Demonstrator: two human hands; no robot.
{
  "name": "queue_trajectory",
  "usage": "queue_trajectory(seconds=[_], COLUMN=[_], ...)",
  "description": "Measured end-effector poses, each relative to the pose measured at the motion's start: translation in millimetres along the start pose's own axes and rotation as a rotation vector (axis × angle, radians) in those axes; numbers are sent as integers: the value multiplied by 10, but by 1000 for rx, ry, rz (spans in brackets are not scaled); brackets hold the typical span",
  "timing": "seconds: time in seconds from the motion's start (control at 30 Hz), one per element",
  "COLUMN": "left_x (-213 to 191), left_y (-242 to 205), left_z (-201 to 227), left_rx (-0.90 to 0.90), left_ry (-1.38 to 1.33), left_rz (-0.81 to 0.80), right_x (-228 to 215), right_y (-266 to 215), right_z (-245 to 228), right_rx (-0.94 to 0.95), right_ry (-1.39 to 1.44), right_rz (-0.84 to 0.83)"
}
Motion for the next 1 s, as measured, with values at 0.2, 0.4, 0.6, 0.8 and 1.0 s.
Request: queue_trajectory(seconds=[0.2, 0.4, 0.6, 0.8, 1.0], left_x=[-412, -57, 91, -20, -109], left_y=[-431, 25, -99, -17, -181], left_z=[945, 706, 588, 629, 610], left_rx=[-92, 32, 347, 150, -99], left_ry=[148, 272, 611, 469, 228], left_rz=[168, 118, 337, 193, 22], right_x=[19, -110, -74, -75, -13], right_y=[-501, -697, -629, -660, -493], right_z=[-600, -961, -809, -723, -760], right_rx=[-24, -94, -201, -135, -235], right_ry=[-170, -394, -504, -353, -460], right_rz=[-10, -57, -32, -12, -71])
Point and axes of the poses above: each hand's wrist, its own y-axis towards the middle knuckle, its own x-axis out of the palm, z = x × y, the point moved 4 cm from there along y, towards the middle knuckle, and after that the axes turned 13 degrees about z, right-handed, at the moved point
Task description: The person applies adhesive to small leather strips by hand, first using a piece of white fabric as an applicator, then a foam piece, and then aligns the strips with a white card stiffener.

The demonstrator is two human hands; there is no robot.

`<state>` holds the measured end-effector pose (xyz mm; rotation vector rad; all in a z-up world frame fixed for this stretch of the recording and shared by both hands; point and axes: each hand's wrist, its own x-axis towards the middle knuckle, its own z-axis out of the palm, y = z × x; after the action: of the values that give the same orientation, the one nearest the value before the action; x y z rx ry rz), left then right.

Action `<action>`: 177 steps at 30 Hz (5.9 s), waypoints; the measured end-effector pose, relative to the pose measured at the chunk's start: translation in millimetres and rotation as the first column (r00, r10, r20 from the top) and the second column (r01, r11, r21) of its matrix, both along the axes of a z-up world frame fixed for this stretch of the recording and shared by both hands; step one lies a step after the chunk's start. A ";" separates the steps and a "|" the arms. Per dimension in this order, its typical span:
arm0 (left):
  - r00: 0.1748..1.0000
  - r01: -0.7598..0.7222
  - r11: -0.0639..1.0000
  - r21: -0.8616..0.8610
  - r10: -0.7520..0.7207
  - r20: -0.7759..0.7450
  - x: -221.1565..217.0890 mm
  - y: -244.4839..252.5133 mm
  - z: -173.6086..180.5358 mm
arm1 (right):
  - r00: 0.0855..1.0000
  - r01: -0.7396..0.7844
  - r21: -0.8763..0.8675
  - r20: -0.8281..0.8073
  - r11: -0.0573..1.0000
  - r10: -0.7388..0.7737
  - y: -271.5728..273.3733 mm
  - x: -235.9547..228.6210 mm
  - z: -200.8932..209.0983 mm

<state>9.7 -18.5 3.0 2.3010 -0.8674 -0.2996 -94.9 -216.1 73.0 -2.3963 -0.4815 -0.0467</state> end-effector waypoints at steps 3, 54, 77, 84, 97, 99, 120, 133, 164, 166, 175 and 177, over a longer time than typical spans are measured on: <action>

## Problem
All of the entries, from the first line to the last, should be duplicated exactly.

## Result of this exercise
Demonstrator: two human hands; no robot.
{
  "name": "queue_trajectory",
  "usage": "queue_trajectory(seconds=[_], COLUMN=[_], ...)",
  "description": "Measured end-effector poses, each relative to the pose measured at the motion's start: translation in millimetres along the start pose's own axes and rotation as a rotation vector (axis × angle, radians) in those axes; numbers are sent as integers: the value multiplied by 10, but by 1000 for rx, ry, rz (spans in brackets are not scaled); brackets hold the typical span",
  "timing": "seconds: time in seconds from the motion's start (control at 30 Hz), one per element",
  "COLUMN": "left_x (-213 to 191), left_y (-242 to 205), left_z (-201 to 227), left_rx (-0.90 to 0.90), left_ry (-1.38 to 1.33), left_rz (-0.81 to 0.80), right_x (-228 to 215), right_y (-266 to 215), right_z (-245 to 228), right_rx (-0.94 to 0.95), right_ry (-1.39 to 1.44), right_rz (-0.84 to 0.83)"
}
Motion for the next 1 s, as measured, with values at 0.2, 0.4, 0.6, 0.8 and 1.0 s.
Request: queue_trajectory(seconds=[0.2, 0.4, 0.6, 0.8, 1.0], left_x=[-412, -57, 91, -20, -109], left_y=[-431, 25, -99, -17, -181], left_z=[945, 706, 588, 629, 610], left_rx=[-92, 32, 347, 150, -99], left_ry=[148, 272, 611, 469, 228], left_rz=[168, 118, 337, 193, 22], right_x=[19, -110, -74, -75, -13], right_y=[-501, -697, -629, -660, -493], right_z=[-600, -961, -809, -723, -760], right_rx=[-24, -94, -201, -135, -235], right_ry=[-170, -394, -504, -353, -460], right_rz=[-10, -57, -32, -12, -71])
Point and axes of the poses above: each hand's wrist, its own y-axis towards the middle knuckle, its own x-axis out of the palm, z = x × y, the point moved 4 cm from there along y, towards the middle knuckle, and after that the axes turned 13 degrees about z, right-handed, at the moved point
Task description: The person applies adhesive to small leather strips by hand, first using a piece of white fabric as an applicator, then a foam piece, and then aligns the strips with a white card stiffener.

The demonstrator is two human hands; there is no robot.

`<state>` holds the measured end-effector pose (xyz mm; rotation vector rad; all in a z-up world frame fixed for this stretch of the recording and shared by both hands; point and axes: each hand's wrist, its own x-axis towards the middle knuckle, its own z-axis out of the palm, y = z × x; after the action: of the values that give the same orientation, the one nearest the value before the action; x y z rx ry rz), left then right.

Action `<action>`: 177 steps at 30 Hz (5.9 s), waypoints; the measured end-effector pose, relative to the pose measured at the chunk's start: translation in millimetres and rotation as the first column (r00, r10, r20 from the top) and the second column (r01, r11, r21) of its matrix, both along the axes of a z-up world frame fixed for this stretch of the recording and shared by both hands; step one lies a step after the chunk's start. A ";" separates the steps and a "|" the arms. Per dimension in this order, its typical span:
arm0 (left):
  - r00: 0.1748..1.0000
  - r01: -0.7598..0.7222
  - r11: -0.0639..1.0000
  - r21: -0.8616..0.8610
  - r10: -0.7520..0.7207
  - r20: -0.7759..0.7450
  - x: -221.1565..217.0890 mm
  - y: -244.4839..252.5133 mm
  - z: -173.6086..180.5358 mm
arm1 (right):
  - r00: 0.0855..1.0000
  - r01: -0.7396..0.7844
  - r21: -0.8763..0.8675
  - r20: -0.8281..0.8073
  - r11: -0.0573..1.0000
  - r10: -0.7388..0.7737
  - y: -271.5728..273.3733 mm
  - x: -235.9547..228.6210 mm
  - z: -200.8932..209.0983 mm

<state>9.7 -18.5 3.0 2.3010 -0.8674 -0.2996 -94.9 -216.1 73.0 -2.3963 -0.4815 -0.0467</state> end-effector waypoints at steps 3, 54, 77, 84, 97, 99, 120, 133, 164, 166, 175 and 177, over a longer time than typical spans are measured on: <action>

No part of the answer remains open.